A pacemaker-like brain device has proved to successfully treat severe depression

By Alma Fabiani

Published Oct 6, 2021 at 01:16 PM

Reading time: 3 minutes

Depression has many faces, which is why people dealing with its symptoms have a myriad of different coping mechanisms. For some, it can even be too overwhelming to handle. This was the case of 38-year-old Sarah, who had been living with depression since childhood. As she shared with The New York Times, five years ago, all Sarah could think of was to end her life, “I couldn’t stop crying. The thought that consumed me the entire way on that road was just driving my car into the marshland so I can drown.”

Shortly after this incident, Sarah moved in with her parents because doctors considered it unsafe for her to live alone. No longer able to function at work, she also had to quit her health technology job. Sarah tried nearly every treatment, from different medications and months in a hospital day programme to electroconvulsive therapy and transcranial magnetic stimulation. But just like nearly a third of the more than 250 million people suffering from depression worldwide, her symptoms persisted.

That was until Sarah became the very first participant in an unusual study of an experimental therapy. In a new study published Monday 4 October in Nature Medicine, scientists at the University of California, San Francisco, detailed how their method appears to have successfully treated Sarah. And at a press conference held the week prior, she herself testified to the almost instantaneous relief she experienced after starting the treatment. So what is this near-miraculous cure?

Deep brain stimulation (DBS) is already successfully used to help manage neurological conditions including Parkinson’s disease and certain types of seizures. The concept behind DBS is to transmit electrical impulses to balance out the erratic patterns of brain activity associated with the target condition, hopefully eliminating or reducing a person’s symptoms. These impulses are sent out through electrodes implanted in the brain, which are regulated by a device typically implanted somewhere else in the body, much like how a heart pacemaker works.

When it comes to DBS for depression, it is important to note that there are noticeable differences between the brains of people diagnosed with depression and those who are not. Until now, evidence for the benefits of DBS have been inconsistent, with patients having varying responses to the treatment. That’s why, in recent years, scientists behind the newly published research have been working on ways to improve DBS—such as by finding possibly more relevant areas of the depressed brain to stimulate. Based on that earlier research, they’ve managed to develop their own unique DBS technique which they call “personalised closed-loop neurostimulation.”
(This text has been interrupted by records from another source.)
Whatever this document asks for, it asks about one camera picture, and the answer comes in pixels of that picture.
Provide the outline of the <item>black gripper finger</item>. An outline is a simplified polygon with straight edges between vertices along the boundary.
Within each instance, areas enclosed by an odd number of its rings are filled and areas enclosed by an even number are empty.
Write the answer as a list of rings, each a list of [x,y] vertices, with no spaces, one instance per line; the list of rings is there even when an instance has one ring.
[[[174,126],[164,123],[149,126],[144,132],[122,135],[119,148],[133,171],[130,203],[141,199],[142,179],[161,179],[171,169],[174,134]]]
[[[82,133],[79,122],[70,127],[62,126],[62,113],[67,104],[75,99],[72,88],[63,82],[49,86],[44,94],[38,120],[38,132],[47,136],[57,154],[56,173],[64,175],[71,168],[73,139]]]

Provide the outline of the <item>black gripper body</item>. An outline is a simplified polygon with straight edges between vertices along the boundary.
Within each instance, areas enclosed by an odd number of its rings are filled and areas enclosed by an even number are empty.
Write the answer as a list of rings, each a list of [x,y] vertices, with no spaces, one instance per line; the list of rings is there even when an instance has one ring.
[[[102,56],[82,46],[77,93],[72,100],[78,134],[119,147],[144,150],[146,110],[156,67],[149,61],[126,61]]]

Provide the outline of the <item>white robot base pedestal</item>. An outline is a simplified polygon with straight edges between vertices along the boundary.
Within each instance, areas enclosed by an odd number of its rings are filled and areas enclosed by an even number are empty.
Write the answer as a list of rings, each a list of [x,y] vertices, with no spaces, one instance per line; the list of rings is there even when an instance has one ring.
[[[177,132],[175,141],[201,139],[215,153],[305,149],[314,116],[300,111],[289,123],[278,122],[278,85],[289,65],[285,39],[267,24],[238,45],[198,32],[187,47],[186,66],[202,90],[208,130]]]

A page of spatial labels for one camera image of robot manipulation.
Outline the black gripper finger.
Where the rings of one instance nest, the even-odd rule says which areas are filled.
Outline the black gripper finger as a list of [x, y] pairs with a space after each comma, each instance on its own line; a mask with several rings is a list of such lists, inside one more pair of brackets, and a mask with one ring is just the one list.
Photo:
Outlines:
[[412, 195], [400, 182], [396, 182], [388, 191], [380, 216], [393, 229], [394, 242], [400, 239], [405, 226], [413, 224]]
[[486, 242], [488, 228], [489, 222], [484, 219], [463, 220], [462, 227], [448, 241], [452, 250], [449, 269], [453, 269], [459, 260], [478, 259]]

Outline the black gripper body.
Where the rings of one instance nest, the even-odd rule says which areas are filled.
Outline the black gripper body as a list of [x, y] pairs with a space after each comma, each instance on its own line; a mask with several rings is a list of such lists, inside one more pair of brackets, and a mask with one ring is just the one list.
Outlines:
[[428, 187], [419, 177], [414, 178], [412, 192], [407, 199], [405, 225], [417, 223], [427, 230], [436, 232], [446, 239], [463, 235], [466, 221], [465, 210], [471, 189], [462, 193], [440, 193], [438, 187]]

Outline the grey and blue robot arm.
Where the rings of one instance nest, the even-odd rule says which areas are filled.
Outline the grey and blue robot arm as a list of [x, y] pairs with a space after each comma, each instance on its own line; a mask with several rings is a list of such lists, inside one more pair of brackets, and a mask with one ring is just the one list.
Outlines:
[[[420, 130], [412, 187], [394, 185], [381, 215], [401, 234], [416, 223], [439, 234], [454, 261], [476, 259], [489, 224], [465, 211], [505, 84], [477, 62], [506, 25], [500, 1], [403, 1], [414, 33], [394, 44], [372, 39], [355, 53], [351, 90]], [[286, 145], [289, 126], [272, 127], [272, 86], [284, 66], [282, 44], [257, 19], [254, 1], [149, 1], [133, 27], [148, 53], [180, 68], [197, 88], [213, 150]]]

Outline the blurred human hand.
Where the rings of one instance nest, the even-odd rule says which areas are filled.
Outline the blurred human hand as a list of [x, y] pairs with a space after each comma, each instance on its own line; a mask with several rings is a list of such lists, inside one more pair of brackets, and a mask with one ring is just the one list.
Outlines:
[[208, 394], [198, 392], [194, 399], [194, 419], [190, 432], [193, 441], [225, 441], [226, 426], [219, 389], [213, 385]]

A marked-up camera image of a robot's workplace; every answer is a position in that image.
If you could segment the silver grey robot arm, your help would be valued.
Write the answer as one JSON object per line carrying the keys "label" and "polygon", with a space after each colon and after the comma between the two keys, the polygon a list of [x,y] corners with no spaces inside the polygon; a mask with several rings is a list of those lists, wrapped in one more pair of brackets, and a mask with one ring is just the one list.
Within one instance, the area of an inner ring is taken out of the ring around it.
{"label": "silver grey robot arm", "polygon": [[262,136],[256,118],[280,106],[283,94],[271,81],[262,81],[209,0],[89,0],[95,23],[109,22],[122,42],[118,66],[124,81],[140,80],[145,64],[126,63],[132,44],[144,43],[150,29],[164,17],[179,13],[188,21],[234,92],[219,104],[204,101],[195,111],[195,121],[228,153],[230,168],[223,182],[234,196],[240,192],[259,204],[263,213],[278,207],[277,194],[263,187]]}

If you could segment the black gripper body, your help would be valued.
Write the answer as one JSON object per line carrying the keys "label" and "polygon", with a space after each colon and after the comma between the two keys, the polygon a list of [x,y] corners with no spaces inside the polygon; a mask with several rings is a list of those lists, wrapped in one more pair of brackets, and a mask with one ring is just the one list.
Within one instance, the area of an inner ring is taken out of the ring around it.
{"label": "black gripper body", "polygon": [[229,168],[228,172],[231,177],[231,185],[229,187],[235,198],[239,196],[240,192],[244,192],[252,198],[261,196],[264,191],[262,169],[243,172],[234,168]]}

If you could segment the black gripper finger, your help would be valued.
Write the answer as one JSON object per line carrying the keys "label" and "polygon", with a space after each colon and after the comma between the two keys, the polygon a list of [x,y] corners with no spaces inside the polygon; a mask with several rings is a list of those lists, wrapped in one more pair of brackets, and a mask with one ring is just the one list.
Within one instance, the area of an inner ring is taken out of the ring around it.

The method is said to work by first finding the specific brain activity patterns associated with a patient’s depressive state and then fine-tuning the impulses needed to counteract them. After that’s done, the patient is equipped with a device that can detect when these moments of erratic brain activity show up and automatically send stimulation to the brain. This is different to typical DBS, which involves sending impulses all the time or at fixed intervals of the day.

“In Sarah’s case, the dysfunctional brain activity involved the ventral striatum, a crucial player in decision making, as well as the amygdala, an important regulator of our emotional response, particularly fear and anxiety,” further explained Gizmodo.

And so far so good for the team. “When I first received stimulation, the ‘aha’ moment occurred, I felt the most intensely joyous sensation, and my depression was a distant nightmare for a moment,” said Sarah at the press conference. “The expression made me realise that my depression was not a moral failing. It was a disorder that could be treated, and there was hope for my recovery.”

The authors do caution, however, that this is a single case and that Sarah’s experience should only be seen as a proof of concept for now. It will take more research to see if this treatment can be successfully replicated. And even if it can be, Sarah’s treatment took a lot of resources and time to calibrate—efforts that will make it hard right now for this technology to become widely used by patients with depression. Though the device itself is commercially available, the treatment would still be expensive, with the researchers estimating a cost of about $30,000, based on existing costs for DBS.

As for Sarah, her symptoms of depression did start to return in the time between the first stimulation sessions and the implanting of the permanent device. But once it was implanted and turned on, she again felt immense relief—enough to finally apply the skills she had learned in therapy earlier, she said. Now a year into the treatment, her depression remains at bay and she feels able to “rebuild a life worth living.”